Going back to our original question regarding relative protein content, the second graph still seems to offer too much information. A simple solution would therefore be to just display the average protein content for each type of meat, seen below:
The bar graph shows similar values for the average protein content of the four different meats. But what kind of differences are necessary for us to conclusively answer our original question? A key piece of information is missing--the standard deviation of the protein values. These are included in the final visualization, presented in the following section.
[edit] The Visualization
- Average protein content in grams per 100 g of raw meat for beef, chicken, fish, and pork. The bars represent the average value plus one standard deviation. Generally speaking, none of the types of meat offers a significantly different amount of protein than the others.

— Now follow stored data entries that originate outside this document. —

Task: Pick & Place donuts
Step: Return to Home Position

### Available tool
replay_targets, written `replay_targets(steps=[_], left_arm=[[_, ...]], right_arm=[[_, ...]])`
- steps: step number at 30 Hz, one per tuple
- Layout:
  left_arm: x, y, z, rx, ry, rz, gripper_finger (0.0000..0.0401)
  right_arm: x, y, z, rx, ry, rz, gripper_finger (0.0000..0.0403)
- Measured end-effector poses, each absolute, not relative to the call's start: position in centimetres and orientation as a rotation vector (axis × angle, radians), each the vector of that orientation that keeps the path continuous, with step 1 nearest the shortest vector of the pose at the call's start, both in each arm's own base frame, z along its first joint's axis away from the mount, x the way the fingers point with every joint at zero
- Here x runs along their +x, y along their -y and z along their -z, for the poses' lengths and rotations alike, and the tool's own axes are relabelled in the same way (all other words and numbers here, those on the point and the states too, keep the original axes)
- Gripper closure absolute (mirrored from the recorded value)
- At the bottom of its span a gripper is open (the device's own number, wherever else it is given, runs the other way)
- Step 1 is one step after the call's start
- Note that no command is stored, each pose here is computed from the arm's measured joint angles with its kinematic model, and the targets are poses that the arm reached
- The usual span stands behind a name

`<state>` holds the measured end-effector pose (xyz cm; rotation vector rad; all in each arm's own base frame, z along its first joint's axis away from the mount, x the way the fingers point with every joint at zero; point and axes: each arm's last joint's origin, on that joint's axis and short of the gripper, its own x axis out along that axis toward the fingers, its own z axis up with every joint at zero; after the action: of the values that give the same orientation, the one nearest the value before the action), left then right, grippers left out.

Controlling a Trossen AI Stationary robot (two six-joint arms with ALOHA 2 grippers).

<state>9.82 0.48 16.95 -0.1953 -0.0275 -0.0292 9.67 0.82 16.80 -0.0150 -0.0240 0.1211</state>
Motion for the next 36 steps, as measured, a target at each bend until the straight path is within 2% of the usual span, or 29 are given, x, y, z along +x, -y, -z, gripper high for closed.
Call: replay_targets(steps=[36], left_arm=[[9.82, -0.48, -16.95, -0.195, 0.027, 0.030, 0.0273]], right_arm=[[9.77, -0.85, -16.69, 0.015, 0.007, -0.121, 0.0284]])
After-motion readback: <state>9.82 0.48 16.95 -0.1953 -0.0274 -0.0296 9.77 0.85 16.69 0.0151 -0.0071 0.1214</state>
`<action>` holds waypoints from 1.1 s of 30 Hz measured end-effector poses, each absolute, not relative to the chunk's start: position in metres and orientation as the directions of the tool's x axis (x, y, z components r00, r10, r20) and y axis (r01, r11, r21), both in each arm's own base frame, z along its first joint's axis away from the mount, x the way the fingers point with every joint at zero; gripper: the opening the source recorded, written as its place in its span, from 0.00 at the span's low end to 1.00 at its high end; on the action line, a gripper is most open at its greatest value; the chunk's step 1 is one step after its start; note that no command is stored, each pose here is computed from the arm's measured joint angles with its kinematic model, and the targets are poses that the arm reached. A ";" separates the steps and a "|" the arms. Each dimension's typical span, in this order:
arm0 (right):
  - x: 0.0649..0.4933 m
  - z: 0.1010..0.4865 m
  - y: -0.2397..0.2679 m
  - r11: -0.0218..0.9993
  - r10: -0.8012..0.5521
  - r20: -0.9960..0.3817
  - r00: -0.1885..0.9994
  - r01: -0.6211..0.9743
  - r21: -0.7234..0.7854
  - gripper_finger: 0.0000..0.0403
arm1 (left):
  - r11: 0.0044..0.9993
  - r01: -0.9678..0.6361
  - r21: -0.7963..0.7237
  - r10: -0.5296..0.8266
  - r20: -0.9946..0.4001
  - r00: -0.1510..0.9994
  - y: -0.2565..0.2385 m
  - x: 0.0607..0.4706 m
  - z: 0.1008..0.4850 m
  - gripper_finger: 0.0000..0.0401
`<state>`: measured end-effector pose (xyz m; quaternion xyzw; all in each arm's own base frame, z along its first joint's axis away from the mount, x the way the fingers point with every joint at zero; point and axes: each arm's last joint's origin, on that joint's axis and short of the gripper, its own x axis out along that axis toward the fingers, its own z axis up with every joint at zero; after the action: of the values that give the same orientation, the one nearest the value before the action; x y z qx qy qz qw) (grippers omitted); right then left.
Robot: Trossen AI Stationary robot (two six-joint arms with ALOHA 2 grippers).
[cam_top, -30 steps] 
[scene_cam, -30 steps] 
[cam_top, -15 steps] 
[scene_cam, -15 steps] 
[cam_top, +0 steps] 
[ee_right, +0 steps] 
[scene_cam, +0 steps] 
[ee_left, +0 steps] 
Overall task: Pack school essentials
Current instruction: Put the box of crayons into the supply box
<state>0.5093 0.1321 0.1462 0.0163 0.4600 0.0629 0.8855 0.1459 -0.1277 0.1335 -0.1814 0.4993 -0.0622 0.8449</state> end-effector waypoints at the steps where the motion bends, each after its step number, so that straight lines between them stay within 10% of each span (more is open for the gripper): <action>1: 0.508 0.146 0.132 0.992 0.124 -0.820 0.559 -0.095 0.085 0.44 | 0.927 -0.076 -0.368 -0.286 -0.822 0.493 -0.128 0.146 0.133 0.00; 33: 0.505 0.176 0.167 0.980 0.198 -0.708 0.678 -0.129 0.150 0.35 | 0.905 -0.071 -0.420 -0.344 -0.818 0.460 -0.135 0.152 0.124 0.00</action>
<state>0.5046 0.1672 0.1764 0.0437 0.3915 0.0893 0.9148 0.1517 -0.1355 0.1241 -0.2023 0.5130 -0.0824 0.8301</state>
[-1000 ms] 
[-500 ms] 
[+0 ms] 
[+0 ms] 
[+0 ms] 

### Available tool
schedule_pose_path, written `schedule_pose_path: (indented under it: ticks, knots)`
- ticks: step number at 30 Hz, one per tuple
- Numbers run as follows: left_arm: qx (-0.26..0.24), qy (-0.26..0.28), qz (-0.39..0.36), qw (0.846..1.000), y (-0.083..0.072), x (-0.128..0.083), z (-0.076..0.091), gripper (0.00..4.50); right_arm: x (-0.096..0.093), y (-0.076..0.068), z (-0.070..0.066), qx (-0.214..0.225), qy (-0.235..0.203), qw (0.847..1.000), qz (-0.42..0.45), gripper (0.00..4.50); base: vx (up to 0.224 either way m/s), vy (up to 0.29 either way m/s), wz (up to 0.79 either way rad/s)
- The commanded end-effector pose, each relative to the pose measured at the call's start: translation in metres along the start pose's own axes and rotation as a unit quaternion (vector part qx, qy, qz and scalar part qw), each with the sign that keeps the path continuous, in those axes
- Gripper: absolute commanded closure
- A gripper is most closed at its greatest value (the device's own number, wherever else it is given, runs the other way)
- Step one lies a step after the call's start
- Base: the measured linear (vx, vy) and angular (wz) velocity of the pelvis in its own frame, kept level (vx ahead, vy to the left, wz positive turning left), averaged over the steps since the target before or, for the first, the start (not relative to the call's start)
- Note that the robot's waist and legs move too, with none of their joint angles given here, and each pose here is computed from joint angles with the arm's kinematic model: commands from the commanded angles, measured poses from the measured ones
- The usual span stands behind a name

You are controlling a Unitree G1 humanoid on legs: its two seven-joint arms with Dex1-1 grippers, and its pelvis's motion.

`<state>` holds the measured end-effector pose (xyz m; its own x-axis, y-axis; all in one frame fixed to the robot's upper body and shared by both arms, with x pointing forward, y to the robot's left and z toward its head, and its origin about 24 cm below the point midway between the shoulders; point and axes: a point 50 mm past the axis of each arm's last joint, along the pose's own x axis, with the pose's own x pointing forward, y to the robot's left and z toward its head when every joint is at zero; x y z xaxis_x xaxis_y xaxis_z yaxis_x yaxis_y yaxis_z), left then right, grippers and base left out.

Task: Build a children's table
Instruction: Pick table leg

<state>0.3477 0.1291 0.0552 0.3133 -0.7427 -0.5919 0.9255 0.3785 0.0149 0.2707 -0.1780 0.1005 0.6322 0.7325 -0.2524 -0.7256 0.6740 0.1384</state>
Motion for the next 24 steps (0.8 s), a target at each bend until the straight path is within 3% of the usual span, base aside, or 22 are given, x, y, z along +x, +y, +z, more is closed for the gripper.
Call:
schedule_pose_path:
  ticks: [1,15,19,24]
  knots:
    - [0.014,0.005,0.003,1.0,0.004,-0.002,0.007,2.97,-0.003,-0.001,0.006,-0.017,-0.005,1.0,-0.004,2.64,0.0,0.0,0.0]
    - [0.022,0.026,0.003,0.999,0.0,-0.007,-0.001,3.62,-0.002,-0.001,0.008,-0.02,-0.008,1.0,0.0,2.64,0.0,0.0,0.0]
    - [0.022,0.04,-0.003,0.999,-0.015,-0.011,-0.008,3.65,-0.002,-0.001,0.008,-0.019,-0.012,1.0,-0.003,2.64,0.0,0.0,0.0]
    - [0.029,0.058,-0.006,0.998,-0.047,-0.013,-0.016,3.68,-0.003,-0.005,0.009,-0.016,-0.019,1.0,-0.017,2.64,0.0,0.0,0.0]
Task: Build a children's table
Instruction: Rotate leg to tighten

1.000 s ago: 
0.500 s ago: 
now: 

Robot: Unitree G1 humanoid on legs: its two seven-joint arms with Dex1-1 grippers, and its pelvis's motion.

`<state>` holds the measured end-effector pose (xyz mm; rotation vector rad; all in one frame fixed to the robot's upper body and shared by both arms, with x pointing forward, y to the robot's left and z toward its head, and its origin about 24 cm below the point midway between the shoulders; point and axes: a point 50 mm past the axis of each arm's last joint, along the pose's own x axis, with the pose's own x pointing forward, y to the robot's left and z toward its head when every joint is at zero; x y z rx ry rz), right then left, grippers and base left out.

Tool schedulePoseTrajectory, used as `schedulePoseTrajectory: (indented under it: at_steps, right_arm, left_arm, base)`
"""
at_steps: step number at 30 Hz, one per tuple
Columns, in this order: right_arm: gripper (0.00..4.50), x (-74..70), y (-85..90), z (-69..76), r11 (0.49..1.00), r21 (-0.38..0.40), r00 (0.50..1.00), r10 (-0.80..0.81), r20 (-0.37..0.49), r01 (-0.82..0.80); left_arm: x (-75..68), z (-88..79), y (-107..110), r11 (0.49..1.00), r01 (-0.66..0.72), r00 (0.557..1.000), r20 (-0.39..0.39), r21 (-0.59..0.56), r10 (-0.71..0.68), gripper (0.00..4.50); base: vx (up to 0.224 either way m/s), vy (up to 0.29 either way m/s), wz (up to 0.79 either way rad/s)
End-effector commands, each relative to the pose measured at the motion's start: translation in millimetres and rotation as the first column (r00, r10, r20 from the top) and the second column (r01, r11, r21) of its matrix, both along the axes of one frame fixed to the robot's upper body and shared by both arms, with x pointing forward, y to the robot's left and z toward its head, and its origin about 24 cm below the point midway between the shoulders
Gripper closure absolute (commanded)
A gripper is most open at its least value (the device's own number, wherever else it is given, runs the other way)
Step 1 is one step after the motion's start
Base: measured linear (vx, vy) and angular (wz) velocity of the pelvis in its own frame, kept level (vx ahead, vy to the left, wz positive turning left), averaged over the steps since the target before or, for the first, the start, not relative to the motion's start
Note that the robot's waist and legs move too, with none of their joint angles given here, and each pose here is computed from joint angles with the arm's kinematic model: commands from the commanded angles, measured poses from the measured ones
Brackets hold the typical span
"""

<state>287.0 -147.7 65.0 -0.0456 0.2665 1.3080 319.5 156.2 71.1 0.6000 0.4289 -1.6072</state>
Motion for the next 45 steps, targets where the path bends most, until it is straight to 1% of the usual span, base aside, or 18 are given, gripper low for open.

The original question asked whether raw beef, chicken, fish, and pork meat contained significantly different amounts of protein, based on the data in the USDA National Nutrient Database. The graphic above illustrates that generally speaking, none of the types of meat offered significantly more or less protein than the others. The average protein content of each type of meat (grams of protein per 100 g of meat) is displayed, as well as one standard deviation above the average. Due to limitations in tableau, a box-plot could not be created, and the lower standard deviation could not be included. Also, one could argue that 95% confidence intervals would have been preferable. However, the single-standard deviation metric presented here serves the purpose of demonstrating variability within the data. Also, the shapes are simple and easy to read and the figure is able to convey the point that the various protein content values of the different types of meat overlap each other. Previous versions of the graph (see above) included a color legend. However, the column labels fit with the shape of the graph better, are very clear, and made the legend seem superfluous.
An additional piece of information that could be useful would be the number of products included in the average calculations. For instance, there were nearly 250 items of raw beef, versus only two items of raw fish. This is likely due to the fact that it is a database assembled by the USDA, which is mostly livestock-oriented. A larger database, perhaps created the FDA, may include additional information about fish, which would help bolster the legitimacy of any findings.